BEGIN

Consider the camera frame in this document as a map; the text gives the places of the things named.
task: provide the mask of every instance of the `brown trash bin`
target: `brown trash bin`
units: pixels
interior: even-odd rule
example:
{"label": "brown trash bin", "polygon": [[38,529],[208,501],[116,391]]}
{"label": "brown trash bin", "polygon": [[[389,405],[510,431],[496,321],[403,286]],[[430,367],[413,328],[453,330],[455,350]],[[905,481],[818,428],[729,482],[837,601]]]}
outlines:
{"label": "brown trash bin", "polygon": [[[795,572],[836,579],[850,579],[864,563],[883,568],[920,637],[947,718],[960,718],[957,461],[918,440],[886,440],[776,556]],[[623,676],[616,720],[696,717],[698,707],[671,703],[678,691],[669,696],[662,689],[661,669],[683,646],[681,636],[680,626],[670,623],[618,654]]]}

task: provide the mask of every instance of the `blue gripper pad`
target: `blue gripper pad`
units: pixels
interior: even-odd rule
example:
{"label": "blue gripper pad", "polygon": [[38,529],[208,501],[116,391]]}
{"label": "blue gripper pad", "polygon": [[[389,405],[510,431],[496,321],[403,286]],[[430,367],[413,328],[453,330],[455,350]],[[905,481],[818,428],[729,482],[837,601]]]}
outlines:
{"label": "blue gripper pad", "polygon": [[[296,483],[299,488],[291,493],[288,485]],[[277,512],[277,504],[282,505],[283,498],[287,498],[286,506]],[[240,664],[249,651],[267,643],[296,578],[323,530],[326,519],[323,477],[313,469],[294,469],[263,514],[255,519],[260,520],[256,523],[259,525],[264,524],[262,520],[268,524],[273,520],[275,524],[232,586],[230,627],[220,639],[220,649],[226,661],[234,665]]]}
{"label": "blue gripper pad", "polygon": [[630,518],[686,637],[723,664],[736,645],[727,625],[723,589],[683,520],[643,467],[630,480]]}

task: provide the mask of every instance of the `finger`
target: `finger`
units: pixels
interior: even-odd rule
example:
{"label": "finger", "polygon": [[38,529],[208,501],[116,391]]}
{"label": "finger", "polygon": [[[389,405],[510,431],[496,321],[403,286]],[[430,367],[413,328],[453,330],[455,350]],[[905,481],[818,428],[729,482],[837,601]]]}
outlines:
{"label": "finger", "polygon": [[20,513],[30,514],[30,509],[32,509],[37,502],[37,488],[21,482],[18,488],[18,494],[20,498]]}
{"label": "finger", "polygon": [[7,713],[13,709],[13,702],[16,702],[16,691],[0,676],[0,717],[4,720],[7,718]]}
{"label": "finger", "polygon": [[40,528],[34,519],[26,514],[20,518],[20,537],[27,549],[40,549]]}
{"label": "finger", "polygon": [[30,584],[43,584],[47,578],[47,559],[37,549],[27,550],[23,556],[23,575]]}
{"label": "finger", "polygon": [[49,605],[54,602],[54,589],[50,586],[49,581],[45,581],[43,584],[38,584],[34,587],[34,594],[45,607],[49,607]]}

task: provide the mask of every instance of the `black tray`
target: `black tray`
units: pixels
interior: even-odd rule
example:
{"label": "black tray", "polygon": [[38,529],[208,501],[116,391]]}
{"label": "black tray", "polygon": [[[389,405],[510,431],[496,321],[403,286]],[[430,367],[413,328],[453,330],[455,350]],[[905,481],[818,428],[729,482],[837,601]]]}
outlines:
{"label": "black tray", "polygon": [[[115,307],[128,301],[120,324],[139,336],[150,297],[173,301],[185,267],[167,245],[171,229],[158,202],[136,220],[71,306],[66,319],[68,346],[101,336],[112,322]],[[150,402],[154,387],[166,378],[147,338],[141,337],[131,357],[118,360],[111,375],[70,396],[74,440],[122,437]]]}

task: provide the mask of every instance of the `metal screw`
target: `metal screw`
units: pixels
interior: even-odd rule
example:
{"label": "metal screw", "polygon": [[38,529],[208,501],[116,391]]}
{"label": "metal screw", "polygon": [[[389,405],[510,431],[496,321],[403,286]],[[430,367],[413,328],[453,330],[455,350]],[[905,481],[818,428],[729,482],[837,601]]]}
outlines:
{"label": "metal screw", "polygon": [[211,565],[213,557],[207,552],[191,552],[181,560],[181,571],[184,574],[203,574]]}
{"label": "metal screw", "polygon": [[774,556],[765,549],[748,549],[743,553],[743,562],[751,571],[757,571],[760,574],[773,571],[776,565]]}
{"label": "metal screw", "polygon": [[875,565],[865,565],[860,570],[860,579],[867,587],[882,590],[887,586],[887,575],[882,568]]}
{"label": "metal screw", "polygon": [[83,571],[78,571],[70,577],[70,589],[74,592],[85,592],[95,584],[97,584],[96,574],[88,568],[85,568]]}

END

◆ YOUR OBJECTIVE
Copy every line of the material above in which the string "target" can be found.

◆ ANSWER SECTION
target: `brown trash bin`
target: `blue gripper pad`
target: `finger`
target: `black tray`
target: `metal screw`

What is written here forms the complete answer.